The dollar’s weakening trend did not begin in June, but since the beginning of 2025. “And it’s not so much about the trade war, but about the unpredictability of the US administration’s actions. Yesterday it was the announcement of tariffs, today an attempt to sell the Fed leadership and its inclination to ease monetary policy, and what will happen tomorrow?
And then there is the war against universities, which are a significant exporter of services and are therefore trying to reduce the trade deficit. Trust and predictability are crucial and irreplaceable resources when it comes to finances. The current steps of the US administration contribute to the destruction of trust in their financial institutions and currency, which is reflected in the charts of the dollar exchange rate and government bond yields,” assesses the situation Yevgeny Gorjunov, head of the Monetary Policy Laboratory of the Gaidar Institute.

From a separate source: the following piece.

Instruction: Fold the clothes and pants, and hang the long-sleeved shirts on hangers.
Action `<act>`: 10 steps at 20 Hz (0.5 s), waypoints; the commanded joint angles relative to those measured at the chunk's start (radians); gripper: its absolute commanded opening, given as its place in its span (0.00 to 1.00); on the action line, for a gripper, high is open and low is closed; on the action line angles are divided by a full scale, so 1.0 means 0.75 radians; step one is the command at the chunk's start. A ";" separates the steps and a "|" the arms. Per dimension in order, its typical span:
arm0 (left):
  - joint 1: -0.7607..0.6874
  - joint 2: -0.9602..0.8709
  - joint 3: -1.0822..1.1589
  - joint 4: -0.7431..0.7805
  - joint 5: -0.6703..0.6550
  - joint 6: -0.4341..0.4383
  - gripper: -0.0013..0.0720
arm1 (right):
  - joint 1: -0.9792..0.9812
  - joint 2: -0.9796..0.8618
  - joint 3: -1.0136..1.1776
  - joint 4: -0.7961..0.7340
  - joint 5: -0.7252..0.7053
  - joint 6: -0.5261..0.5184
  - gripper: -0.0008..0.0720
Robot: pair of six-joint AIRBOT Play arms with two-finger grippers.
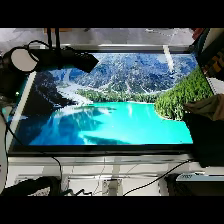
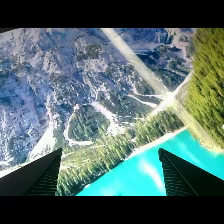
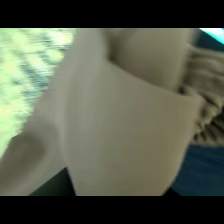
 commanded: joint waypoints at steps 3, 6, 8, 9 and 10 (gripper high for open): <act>0.001 0.001 -0.001 0.001 0.000 0.000 0.96 | -0.012 0.018 -0.031 -0.378 0.188 0.064 0.06; 0.001 0.001 -0.001 0.000 0.000 0.000 0.96 | -0.012 0.015 -0.044 -0.399 0.186 0.065 0.08; 0.001 0.001 -0.001 0.000 0.000 0.000 0.96 | -0.012 0.014 -0.044 -0.406 0.166 0.064 0.54; 0.001 0.001 -0.001 0.000 0.000 0.000 0.96 | -0.012 0.014 -0.044 -0.405 0.152 0.062 0.83; 0.001 0.001 -0.001 0.000 0.000 0.000 0.96 | -0.012 0.014 -0.044 -0.406 0.152 0.057 0.94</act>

Theoretically, the destruction of trust in the dollar can reduce the trade deficit, since imports will become more expensive. However, in practice, everything is not so clear-cut. “Hypothetically, it could work if the US starts expanding export- and import-competitive industries, but for that to happen, it would be necessary to act much more carefully and precisely. For now, we have a situation where neither investors, nor businesses, nor consumers, nor politicians in other countries have any idea what other desperate steps the US administration will take in the near future.
Uncertainty kills the motivation to invest: why put big money into production when it is not clear what will happen in a year, let alone in five to seven years? Uncertainty leads to higher rates, because the risks of US budget problems move from the category of illusion to the hypothetical, but still potential category. The conflict with the Fed will fuel inflationary expectations, which will also pull rates up.

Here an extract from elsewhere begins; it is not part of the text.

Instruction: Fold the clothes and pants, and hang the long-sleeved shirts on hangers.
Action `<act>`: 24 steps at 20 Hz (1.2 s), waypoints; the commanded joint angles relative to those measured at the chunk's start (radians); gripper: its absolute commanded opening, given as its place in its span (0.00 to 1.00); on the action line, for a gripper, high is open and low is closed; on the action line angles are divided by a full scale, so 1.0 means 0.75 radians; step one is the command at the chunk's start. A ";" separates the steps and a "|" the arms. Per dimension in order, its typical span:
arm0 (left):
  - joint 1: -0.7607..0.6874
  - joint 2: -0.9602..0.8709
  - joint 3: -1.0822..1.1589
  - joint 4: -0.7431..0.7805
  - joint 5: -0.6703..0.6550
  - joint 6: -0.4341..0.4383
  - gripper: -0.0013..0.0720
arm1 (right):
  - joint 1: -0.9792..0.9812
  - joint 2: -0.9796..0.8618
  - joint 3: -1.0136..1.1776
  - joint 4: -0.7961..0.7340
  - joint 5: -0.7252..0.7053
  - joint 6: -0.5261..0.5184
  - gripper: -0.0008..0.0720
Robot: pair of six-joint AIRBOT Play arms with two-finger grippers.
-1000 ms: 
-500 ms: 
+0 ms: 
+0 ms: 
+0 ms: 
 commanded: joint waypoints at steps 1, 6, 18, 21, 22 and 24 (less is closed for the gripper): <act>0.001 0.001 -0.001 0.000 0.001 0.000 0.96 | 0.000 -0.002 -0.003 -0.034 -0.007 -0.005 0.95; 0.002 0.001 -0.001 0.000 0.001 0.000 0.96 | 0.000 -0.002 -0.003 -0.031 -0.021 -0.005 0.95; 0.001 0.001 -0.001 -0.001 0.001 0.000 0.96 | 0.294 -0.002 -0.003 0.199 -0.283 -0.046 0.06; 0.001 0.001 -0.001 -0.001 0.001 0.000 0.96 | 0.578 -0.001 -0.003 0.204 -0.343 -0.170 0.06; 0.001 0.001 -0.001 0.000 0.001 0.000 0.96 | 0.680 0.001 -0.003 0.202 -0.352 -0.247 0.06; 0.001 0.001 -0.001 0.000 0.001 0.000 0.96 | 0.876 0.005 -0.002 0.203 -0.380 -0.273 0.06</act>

In general, if a weak dollar by itself could play a useful role for the US economy, then when this weakening is combined with inadequate and unpredictable steps by the administration, it has no “It has almost no chance of success,” Gorjunov believes. If all world trade suffers, the US will probably not get what it wants either.
“If trade conflicts cripple the world economy, accelerate global inflation and slow down global GDP growth, US exports will also fall. So a weak dollar without systemic reforms is not a cure, but rather a temporary respite. In my opinion, however, Trump’s tariff wars and the new tax and budget law are precisely the systemic reforms that were adopted to reduce trade imbalances,” Chernov believes.

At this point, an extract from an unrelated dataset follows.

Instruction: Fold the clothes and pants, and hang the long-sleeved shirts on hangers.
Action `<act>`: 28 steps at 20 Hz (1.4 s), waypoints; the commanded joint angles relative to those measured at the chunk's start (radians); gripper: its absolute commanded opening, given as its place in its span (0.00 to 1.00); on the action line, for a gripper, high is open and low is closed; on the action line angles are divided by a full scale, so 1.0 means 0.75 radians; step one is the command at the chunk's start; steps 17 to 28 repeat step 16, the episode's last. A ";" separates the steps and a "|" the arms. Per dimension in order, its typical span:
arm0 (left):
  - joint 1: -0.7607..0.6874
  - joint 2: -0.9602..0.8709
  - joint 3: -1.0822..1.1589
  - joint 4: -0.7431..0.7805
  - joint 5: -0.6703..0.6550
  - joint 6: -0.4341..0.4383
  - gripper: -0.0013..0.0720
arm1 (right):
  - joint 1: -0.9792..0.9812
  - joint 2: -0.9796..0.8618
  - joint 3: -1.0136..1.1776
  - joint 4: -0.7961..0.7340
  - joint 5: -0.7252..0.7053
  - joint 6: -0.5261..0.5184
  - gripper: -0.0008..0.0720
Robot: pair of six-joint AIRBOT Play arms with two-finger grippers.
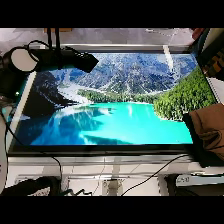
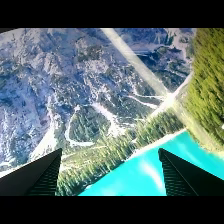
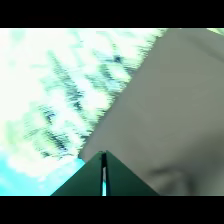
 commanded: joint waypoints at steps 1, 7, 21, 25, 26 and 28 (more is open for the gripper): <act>0.001 0.001 -0.001 0.000 0.000 0.000 0.96 | 0.347 0.010 0.002 0.011 -0.072 -0.135 0.06; 0.001 0.001 -0.001 0.000 0.000 0.000 0.96 | 0.746 0.126 0.002 0.016 -0.148 -0.220 0.06; 0.001 0.001 -0.001 0.000 0.000 0.000 0.96 | 0.850 0.224 0.002 0.035 -0.125 -0.217 0.06; 0.001 0.001 -0.001 0.000 0.000 0.000 0.96 | 0.850 0.224 0.002 0.035 -0.125 -0.217 0.06; 0.001 0.001 -0.001 0.000 0.000 0.000 0.96 | 0.850 0.224 0.002 0.035 -0.125 -0.217 0.06; 0.001 0.001 -0.001 0.000 0.000 0.000 0.96 | 0.850 0.224 0.002 0.035 -0.125 -0.217 0.06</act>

“No one knows whether Trump’s policy will work and whether it will be in the interests of the US economy. In any case, we should all prepare for very turbulent times,” says Chandošková. According to her, there are a number of challenges that no one wants to address today and is shifting them to future generations. “The biggest one is the growing US national debt. Previous presidents hoped that the debt would dissipate on its own, but the reality is different: the debt is growing and the economic foundations that seemed unshakable for the past hundred years are beginning to crumble. This is clearly confirmed, for example, by the difference in yields on short-term and long-term bonds,” says the respondent.
It is not easy to find winners in this situation. However, in the short term, countries with a high debt burden in foreign currency can benefit from a weak dollar, as their debt is reduced, but for commodity exporters, including Russia, the situation is ambiguous, says Chernov.